I've sat across from a lot of senior leaders who are trying to build an AI strategy for their organization without a functioning personal AI habit of their own.
They've read the reports. They've seen the demos. They've approved the budget. But they don't actually use the technology daily. And that gap — between the strategy they're building and the practice they're missing — shows up in the work.
The decisions they make about how AI should be used in the organization don't fully account for how humans actually behave when working with AI tools. They plan for the best-case interaction. They don't plan for the awkward middle, where the output is 70% right and someone has to decide what to do with the other 30%.
The 30-day personal experiment
Before you write a single line of your organization's AI strategy, try this: spend 30 days using an AI tool daily for your own work. Use it for things you actually care about — not a contrived demo, but a real problem where you'd notice if the output was wrong.
Write your first draft of a difficult email with it. Analyze a dataset you've been putting off. Summarize the three reports you've been meaning to read for two weeks. Use it where you have context and judgment.

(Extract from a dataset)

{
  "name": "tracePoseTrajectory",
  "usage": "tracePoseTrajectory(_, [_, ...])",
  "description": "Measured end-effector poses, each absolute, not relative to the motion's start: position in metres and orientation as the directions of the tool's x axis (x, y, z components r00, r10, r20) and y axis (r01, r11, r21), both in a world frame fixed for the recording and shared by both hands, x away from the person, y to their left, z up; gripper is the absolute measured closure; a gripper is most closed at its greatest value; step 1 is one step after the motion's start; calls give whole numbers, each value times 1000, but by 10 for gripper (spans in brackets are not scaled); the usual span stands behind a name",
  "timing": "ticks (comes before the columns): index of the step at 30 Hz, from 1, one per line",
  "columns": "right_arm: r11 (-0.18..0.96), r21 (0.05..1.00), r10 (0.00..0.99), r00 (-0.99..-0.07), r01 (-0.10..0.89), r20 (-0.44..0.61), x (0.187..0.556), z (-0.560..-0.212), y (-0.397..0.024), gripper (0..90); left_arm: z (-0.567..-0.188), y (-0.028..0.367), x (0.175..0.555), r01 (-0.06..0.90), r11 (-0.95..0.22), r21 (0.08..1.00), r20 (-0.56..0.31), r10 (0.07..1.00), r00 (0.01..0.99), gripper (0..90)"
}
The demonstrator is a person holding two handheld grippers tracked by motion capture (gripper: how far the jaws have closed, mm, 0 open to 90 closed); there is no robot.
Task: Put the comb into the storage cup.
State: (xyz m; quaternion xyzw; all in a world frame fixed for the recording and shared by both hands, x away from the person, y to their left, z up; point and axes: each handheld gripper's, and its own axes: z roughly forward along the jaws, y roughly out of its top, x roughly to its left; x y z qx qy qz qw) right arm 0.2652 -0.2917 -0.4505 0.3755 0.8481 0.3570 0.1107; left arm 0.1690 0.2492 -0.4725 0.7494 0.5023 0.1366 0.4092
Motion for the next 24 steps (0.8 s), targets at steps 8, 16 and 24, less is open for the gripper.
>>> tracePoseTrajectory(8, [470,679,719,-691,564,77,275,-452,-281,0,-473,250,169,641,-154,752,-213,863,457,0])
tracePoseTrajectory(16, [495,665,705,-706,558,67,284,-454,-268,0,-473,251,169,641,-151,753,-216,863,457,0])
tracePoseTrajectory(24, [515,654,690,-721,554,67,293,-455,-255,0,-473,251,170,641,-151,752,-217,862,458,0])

What you'll discover in those 30 days is more valuable than any consultant briefing: the specific moments where AI helps, the specific moments where it misleads, and the metacognitive habits you develop to tell the difference.
What leaders learn from personal practice
When senior leaders build a genuine personal AI habit, three things change in their organizational decision-making.
They stop designing systems for perfect AI outputs, because they know there aren't any. They start designing for the human judgment layer — the moments of review, correction, and escalation that actually determine quality.
They develop better instincts for evaluating vendor claims. The leader who uses AI daily immediately recognizes the difference between a real productivity gain and a demo designed to impress.
They become more credible with their teams. The executive who says "I use this every day" carries different weight than the executive who says "I've been briefed on this." One earns conversation. The other earns compliance.
Build the habit first. The strategy will be better for it.